*BRIEF*
The reply should contain only the lines from the start of the records through the line with "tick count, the", reproduced verbatim and without pictures.

Dataset entries:
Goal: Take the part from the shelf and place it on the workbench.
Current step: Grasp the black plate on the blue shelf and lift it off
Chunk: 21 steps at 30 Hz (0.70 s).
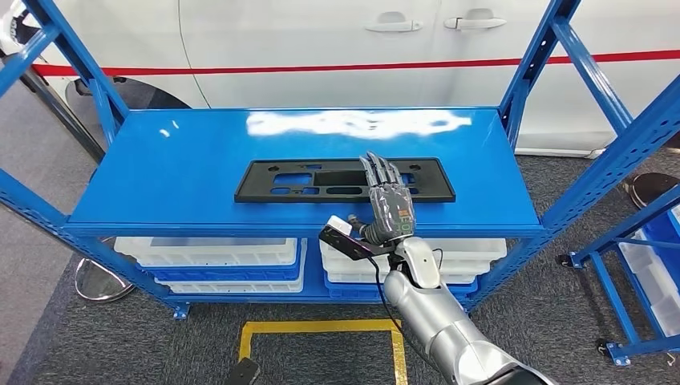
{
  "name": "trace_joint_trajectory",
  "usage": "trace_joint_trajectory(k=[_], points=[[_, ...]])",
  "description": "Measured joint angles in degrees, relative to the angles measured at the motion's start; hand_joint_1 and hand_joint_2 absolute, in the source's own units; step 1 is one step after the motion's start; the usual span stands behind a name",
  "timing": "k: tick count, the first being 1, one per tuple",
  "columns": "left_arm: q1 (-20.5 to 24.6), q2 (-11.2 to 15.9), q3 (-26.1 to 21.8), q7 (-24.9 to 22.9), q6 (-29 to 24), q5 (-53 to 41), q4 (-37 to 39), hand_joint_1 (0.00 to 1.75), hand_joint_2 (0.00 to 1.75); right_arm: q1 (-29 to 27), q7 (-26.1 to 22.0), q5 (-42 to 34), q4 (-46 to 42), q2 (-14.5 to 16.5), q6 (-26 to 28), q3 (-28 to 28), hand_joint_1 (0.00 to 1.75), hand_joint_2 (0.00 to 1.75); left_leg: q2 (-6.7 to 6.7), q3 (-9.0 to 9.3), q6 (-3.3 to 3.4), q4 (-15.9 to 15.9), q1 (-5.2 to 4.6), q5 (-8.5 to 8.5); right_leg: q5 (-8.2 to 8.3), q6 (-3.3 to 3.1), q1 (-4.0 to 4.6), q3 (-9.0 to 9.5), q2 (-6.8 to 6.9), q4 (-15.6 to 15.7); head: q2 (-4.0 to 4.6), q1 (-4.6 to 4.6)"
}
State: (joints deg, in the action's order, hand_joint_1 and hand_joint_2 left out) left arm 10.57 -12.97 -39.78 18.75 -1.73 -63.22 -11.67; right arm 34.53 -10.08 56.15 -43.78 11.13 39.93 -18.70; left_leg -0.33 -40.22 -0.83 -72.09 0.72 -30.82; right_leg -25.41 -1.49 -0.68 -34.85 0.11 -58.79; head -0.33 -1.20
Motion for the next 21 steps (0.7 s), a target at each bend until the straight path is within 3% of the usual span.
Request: trace_joint_trajectory(k=[2, 4, 7, 9, 12, 13, 14, 15, 18, 19, 21], points=[[0.14, 0.03, 0.05, 0.21, -0.04, 0.06, 0.00, 0.00, 0.00, 0.03, -0.02, 0.32, 0.01, 0.16, 0.01, 0.31, 0.00, 1.75, 0.07, 3.68, 0.41, 7.75, -0.08, 3.89, -0.17, 0.24, 0.06, 0.17, -0.06, -0.11, 0.00, 0.01], [0.33, 0.03, 0.12, 0.32, -0.06, 0.09, 0.00, 0.00, 0.00, 0.10, -0.06, 0.51, 0.03, 0.30, 0.02, 0.46, 0.00, 1.75, 0.06, 6.05, 0.93, 12.83, -0.33, 5.32, -0.26, 0.68, 0.23, 0.13, -0.07, -0.23, 0.00, 0.02], [0.33, 0.03, 0.18, 0.35, -0.06, 0.14, 0.00, 0.00, 0.00, 0.13, -0.14, 0.59, 0.09, 0.45, 0.05, 0.66, 0.00, 1.75, -0.02, 6.26, 1.80, 13.71, -0.41, 5.37, -0.28, 1.55, 0.24, 0.02, -0.03, -0.23, 0.00, 0.02], [0.41, 0.01, 0.20, 0.36, -0.06, 0.16, 0.00, 0.00, 0.00, 0.26, -0.15, 0.59, 0.11, 0.49, 0.06, 0.79, 0.00, 1.75, 0.02, 6.45, 2.65, 14.23, -0.17, 5.74, -1.82, 2.13, 0.17, -0.88, -0.08, -2.29, 0.00, 0.03], [0.53, -0.01, 0.22, 0.37, -0.07, 0.15, 0.00, 0.00, 0.00, 0.17, -0.13, 0.65, 0.32, 0.48, 0.07, 0.89, 0.00, 1.75, 0.07, 6.50, 3.29, 14.46, -0.16, 5.88, -6.72, 2.74, 0.00, -5.62, -0.12, -12.31, 0.00, 0.03], [0.49, 0.00, 0.22, 0.37, -0.08, 0.15, 0.00, 0.00, 0.00, 0.05, -0.10, 0.71, 0.47, 0.48, 0.07, 0.91, 0.00, 1.75, 0.06, 6.49, 3.33, 14.42, -0.19, 5.85, -7.45, 2.88, -0.07, -7.01, -0.11, -15.09, 0.00, 0.04], [0.45, 0.01, 0.22, 0.37, -0.11, 0.16, 0.00, 0.00, 0.00, -0.04, -0.05, 0.81, 0.63, 0.48, 0.07, 0.94, 0.00, 1.75, 0.04, 6.49, 3.32, 14.33, -0.19, 5.81, -7.06, 2.97, -0.14, -7.52, -0.11, -15.92, 0.00, 0.03], [0.44, 0.01, 0.22, 0.37, -0.14, 0.20, 0.00, 0.00, 0.00, -0.06, -0.01, 0.96, 0.75, 0.48, 0.07, 0.97, 0.00, 1.75, -0.01, 6.50, 3.27, 14.19, -0.18, 5.73, -5.63, 2.98, -0.20, -6.92, -0.10, -14.51, 0.00, 0.04], [0.52, -0.01, 0.21, 0.42, -0.19, 0.32, 0.00, 0.00, 0.00, 0.17, 0.10, 1.62, 0.93, 0.49, 0.08, 1.07, 0.00, 1.75, -0.14, 6.38, 2.76, 13.49, -0.30, 5.23, -0.68, 2.54, -0.16, -1.98, -0.12, -4.05, 0.00, 0.03], [0.56, -0.01, 0.20, 0.45, -0.19, 0.35, 0.00, 0.00, 0.00, 0.21, 0.15, 1.83, 0.99, 0.50, 0.09, 1.11, 0.00, 1.75, -0.16, 6.27, 2.50, 13.32, -0.40, 5.12, -0.19, 2.32, -0.08, -1.04, -0.15, -1.95, 0.00, 0.02], [0.64, -0.01, 0.20, 0.49, -0.21, 0.39, 0.00, 0.00, 0.00, 0.21, 0.39, 2.26, 1.25, 0.51, 0.09, 1.18, 0.00, 1.75, -0.16, 6.13, 1.92, 13.28, -0.56, 5.12, -0.21, 1.81, 0.15, -0.70, -0.22, -0.86, 0.00, 0.01]])
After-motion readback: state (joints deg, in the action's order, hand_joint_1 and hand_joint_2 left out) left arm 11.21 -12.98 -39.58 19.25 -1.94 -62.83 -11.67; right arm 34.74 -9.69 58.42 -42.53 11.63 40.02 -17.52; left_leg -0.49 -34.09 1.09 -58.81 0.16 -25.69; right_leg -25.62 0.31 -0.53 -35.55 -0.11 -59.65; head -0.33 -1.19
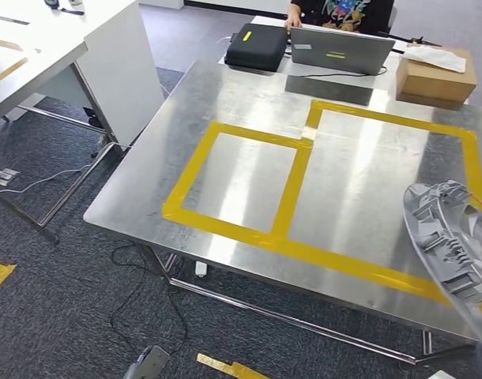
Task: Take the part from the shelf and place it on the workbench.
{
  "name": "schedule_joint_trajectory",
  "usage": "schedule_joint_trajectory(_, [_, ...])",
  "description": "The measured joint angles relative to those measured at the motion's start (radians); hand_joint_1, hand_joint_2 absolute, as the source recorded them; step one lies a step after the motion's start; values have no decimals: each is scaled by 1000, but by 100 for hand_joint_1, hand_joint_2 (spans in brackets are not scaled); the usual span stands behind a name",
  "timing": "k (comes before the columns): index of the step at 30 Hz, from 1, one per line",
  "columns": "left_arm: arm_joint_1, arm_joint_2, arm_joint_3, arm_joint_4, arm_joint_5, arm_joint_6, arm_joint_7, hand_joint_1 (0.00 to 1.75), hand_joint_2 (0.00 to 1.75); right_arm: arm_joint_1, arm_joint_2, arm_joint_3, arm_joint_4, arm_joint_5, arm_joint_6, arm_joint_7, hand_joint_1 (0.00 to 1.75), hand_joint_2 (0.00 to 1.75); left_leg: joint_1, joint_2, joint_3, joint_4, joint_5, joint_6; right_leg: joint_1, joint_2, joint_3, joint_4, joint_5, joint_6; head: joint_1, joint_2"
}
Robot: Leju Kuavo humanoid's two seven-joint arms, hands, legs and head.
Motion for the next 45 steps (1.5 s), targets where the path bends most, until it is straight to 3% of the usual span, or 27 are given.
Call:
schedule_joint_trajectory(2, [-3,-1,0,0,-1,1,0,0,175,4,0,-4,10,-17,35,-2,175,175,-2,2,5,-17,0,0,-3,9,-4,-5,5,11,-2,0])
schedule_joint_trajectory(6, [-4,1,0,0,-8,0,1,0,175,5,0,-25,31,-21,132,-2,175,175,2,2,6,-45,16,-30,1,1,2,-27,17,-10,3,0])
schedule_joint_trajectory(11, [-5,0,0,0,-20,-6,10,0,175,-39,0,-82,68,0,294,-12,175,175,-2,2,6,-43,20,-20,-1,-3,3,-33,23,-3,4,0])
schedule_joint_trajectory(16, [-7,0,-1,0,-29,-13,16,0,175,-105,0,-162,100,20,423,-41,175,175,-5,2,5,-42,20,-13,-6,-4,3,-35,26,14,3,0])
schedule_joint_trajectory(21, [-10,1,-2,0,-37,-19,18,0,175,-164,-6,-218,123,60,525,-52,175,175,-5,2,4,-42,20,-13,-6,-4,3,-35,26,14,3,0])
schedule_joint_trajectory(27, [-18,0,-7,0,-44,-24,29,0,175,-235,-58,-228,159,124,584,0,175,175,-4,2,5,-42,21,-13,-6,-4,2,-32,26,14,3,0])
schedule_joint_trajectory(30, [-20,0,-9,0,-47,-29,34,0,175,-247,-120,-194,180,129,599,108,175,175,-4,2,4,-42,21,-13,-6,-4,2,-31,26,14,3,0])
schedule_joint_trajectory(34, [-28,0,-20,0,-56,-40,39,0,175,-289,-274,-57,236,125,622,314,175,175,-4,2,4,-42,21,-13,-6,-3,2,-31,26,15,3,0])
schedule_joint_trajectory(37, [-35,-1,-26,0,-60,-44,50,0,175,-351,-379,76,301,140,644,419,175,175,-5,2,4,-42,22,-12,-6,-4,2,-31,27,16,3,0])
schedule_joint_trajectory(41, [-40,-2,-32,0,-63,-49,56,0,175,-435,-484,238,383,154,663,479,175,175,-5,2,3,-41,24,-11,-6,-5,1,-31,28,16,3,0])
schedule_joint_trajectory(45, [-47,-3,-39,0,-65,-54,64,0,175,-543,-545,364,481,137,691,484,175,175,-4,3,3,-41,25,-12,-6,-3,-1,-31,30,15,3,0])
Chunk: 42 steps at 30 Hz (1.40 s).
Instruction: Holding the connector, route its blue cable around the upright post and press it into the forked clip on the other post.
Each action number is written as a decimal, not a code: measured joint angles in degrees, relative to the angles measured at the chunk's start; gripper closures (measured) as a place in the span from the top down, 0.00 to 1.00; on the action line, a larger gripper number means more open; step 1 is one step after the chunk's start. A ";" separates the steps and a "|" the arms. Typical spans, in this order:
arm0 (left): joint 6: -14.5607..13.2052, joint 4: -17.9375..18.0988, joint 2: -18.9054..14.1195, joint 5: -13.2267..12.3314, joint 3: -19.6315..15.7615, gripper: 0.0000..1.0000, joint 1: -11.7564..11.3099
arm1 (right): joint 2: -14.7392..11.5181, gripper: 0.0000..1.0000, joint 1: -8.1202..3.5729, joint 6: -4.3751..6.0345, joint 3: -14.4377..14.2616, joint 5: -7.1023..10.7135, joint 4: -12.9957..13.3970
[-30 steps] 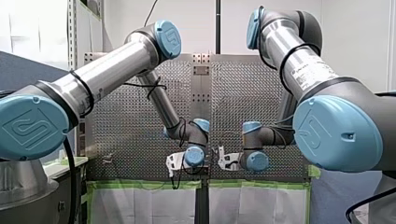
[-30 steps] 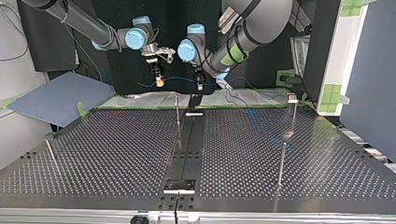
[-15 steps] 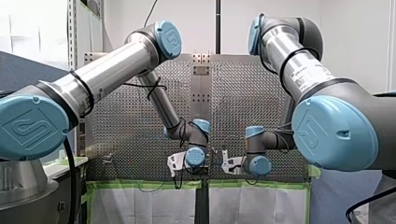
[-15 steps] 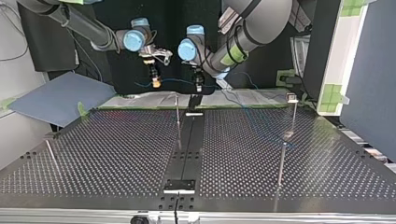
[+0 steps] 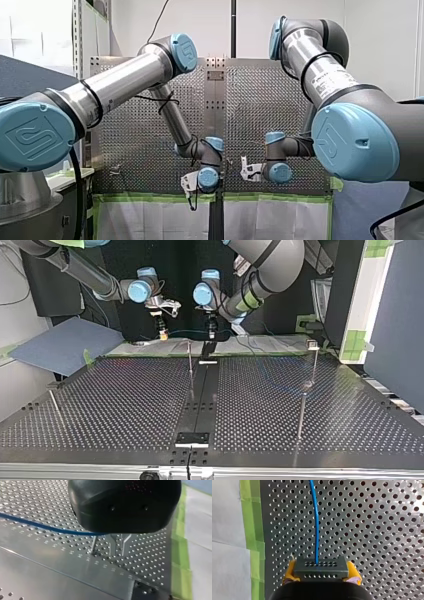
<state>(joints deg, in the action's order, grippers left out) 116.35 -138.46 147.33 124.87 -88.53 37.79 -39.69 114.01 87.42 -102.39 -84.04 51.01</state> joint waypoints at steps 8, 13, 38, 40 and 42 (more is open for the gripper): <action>-0.04 0.75 0.05 0.21 0.98 0.14 -0.23 | 0.05 0.00 -0.64 0.19 0.87 0.76 -0.51; -0.21 1.30 0.07 0.06 1.00 0.14 -0.42 | 0.06 0.00 -1.13 0.51 1.57 1.20 -1.22; -0.52 0.54 0.08 -1.88 4.32 0.14 -1.33 | 0.06 0.00 -2.53 0.49 4.72 1.01 -5.45; -0.56 0.18 0.07 -2.11 4.36 0.14 -1.50 | 0.07 0.00 -2.74 0.49 4.92 0.87 -5.76; -0.58 -0.16 0.08 -2.27 4.43 0.14 -1.64 | 0.07 0.00 -2.88 0.49 5.10 0.79 -5.97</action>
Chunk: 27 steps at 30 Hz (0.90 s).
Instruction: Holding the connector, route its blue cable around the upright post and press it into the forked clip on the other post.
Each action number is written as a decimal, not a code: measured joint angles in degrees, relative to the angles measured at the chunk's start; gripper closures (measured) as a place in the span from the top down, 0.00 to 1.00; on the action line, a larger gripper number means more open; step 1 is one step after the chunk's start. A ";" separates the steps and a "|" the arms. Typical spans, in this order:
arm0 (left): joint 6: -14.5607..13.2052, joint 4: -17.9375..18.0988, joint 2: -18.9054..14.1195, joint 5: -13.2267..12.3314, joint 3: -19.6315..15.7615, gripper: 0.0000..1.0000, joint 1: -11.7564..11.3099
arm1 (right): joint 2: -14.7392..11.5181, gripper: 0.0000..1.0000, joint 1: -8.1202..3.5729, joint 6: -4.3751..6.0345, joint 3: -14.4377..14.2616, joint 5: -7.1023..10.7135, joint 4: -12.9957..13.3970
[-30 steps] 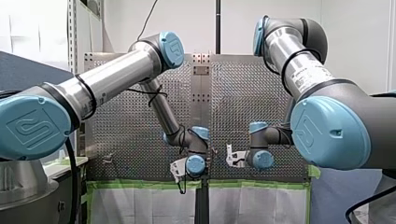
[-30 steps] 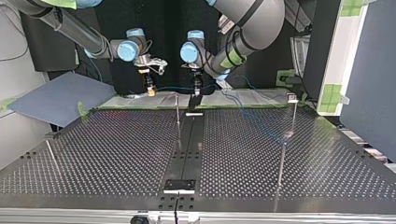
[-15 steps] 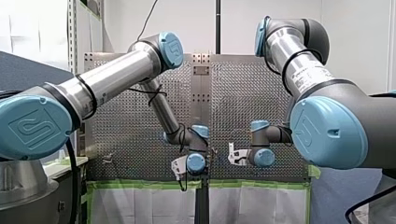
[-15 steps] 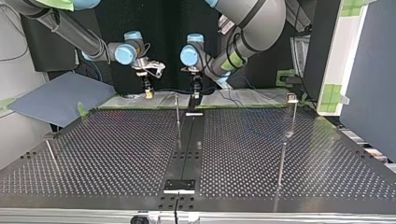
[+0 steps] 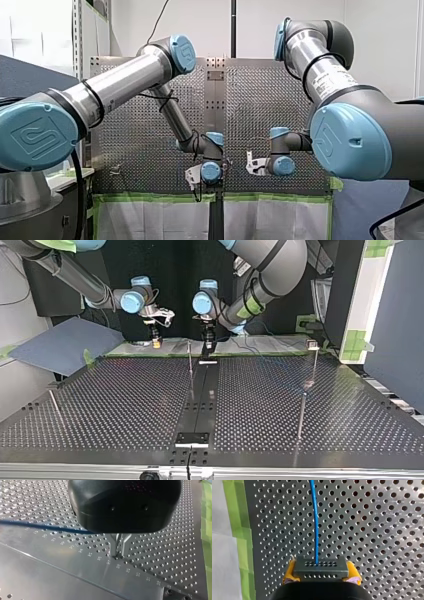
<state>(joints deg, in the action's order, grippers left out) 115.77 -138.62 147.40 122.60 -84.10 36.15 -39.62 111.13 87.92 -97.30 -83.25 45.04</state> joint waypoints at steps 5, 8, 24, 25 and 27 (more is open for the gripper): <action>-0.04 -0.67 -0.01 -0.33 0.20 0.14 -0.28 | 0.01 0.00 -0.37 0.04 0.55 -0.19 -0.64; -0.08 -0.82 0.00 -0.57 0.25 0.14 -0.47 | 0.00 0.00 -0.68 0.12 0.69 -0.24 -0.71; -3.13 -1.27 -0.02 -0.20 0.36 0.14 -0.35 | 0.00 0.00 -1.66 0.10 0.74 -0.23 -0.90; -3.68 -1.50 -0.01 0.19 0.36 0.14 -0.21 | 0.00 0.00 -1.67 0.04 0.74 -0.21 -1.14; -4.67 -2.07 -0.01 1.02 0.29 0.14 0.06 | 0.00 0.00 -1.71 -0.16 0.74 -0.23 -1.73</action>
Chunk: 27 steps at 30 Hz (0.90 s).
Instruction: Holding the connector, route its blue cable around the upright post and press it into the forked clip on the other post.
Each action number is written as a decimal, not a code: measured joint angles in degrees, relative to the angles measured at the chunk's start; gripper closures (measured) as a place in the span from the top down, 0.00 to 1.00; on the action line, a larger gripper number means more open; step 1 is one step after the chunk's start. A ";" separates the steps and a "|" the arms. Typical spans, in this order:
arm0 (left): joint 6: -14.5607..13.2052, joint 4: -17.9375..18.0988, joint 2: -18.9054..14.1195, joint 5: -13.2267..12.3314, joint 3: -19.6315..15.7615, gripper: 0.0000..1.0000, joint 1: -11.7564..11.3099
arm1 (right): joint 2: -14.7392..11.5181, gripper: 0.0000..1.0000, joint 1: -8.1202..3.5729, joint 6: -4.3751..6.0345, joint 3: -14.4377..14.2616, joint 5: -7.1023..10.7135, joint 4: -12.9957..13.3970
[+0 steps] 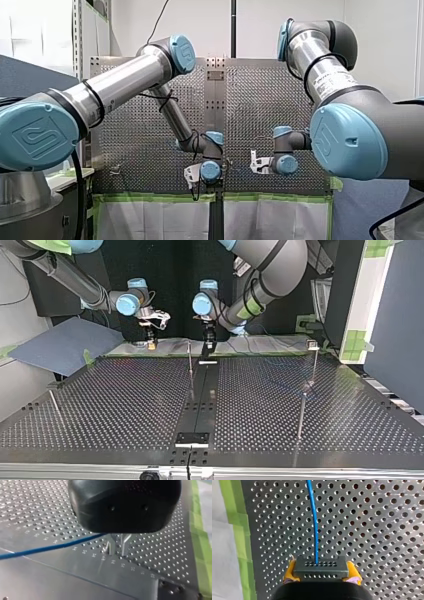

*SOLUTION*
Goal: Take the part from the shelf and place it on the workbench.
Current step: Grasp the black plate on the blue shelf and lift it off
Chunk: 21 steps at 30 Hz (0.70 s).
{
  "name": "trace_joint_trajectory",
  "usage": "trace_joint_trajectory(k=[_], points=[[_, ...]])",
  "description": "Measured joint angles in degrees, relative to the angles measured at the motion's start; hand_joint_1 and hand_joint_2 absolute, in the source's own units; step 1 is one step after the motion's start; the usual span stands behind a name",
  "timing": "k: tick count, the first being 1, one per tuple",

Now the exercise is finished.